The top record producers of the day agree, after months of working in the studio to get a perfect sound, they were always disappointed with the final release on vinyl. While some still will use old school magnetic tape for recording and release their product on vinyl, they do it because that’s what the artist wants, not because it is better.

150 Compact DiscsThe Compact Disc was invented by James Russell, a brilliant serial inventor and a passionate classical music fan. He tried to get the best sound from his LPs; he made his own turntable, and used wooden needles that he sanded by hand but he could not get an LP recording to sound anywhere near as good as a concert performance. He studied the problem for years and eventually combined optics, digital technology and other disciplines to create what he considered the perfect recording system, one that could handle the lowest lows, the highest highs, the loudest and the quietest sounds and had no background noise. His sole intention was to make better sounding recordings; the fact that the CD was more convenient was a side-effect.

The CD initially got a bad rap because the early analogue to digital converters used in studios delivered a harsh sound; they improved about five years later. The record companies made it worse by over charging us for something that was actually cheaper to manufacture. They re-released most of their back catalogues, usually with much better sound and sometimes with extensive documentation, but at a higher price. A CD can sound worse than a vinyl record but only if it is not made right, it is not inherent in the process.
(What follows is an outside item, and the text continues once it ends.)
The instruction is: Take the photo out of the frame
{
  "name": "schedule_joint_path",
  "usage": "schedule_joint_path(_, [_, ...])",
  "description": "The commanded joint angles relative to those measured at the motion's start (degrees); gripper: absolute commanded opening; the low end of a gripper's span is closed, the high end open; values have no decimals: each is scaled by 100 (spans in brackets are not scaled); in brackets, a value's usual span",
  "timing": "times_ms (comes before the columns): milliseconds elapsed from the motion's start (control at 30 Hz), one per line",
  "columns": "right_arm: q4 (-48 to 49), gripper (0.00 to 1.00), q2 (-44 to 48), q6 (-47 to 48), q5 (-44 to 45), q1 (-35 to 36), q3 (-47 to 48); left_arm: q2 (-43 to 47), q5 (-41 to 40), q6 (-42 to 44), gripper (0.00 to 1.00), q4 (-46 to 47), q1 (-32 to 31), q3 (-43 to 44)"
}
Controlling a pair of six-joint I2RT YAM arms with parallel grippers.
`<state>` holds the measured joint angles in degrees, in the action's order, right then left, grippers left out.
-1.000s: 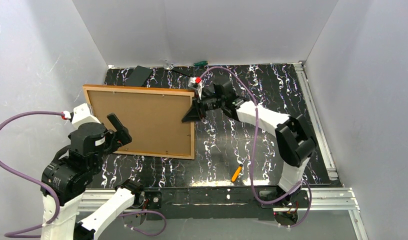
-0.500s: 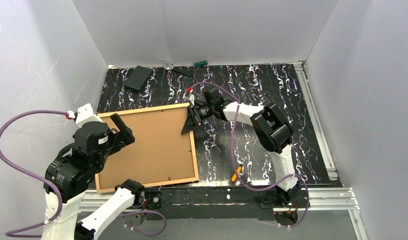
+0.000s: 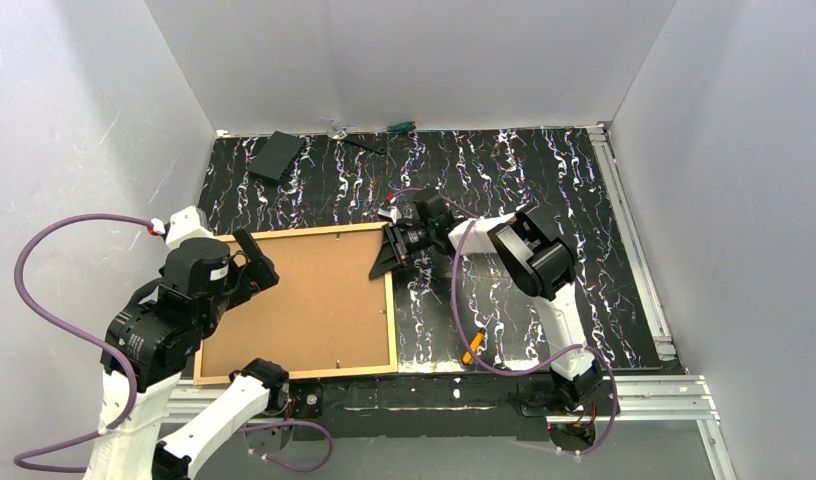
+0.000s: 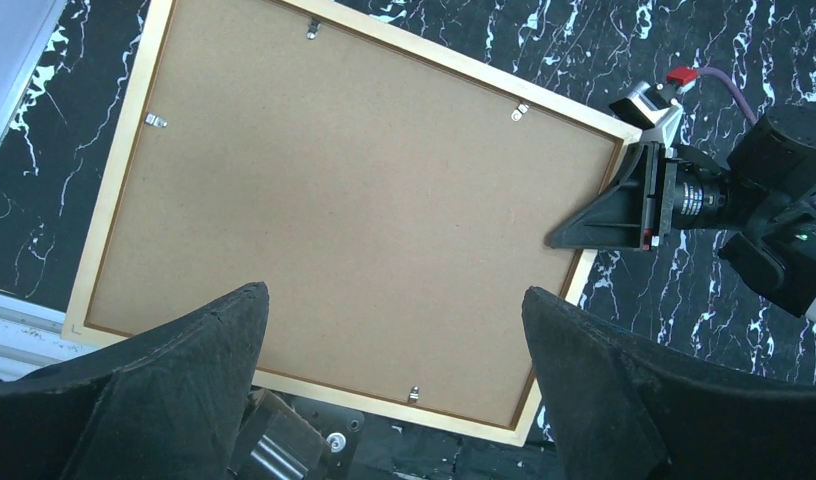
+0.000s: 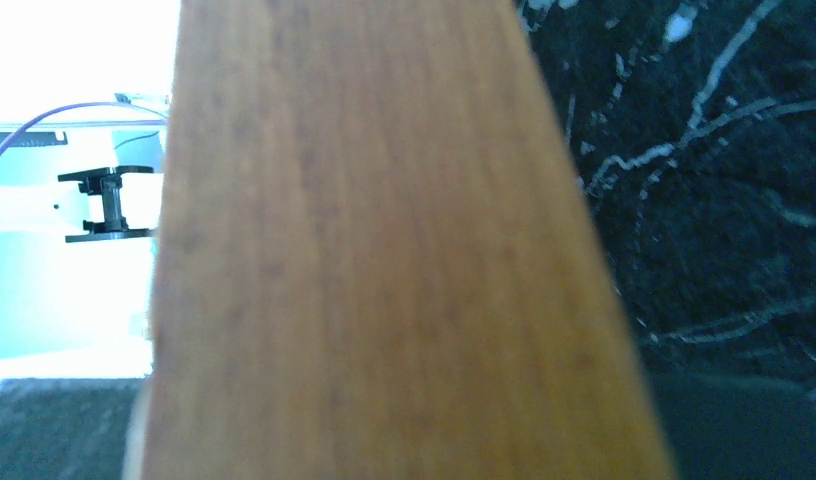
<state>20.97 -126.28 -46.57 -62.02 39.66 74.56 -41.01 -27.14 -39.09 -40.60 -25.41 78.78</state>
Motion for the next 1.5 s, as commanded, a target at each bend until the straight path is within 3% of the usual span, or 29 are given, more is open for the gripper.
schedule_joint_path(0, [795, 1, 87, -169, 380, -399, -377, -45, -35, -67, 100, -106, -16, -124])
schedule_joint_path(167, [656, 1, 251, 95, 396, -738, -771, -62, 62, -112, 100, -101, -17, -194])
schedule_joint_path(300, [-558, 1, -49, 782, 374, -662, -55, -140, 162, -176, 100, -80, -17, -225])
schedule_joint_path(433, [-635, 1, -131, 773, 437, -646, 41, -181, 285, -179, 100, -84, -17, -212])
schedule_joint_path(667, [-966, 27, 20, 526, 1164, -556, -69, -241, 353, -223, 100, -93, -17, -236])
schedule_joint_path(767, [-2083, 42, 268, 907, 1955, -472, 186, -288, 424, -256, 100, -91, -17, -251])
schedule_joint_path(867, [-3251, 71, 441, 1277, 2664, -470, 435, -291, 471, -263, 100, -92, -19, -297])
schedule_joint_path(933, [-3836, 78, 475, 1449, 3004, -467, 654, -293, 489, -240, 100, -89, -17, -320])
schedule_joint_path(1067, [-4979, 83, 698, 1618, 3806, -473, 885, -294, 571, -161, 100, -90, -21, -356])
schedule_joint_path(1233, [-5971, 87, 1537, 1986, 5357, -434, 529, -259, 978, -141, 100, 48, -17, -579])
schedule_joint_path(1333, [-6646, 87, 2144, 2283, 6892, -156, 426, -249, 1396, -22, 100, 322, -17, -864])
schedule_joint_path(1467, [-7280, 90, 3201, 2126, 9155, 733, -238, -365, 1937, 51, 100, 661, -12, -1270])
And get this; our ears are digital, not analogue. Tiny receptors in our ears break down sound in to tiny chunks - digitizes it - and sends it to the brain which then turns it back into a continiuous sound.

Vinyl enthusiasts love the experience of playing, or just owning a real record which is fine but to me, if you want to build a physical music collection based on something more than downloads and playlists forget vinyl and go for CDs. They can be found at bargain prices and there’s a lot of great music available on what may eventually be recognized as the best recording medium ever.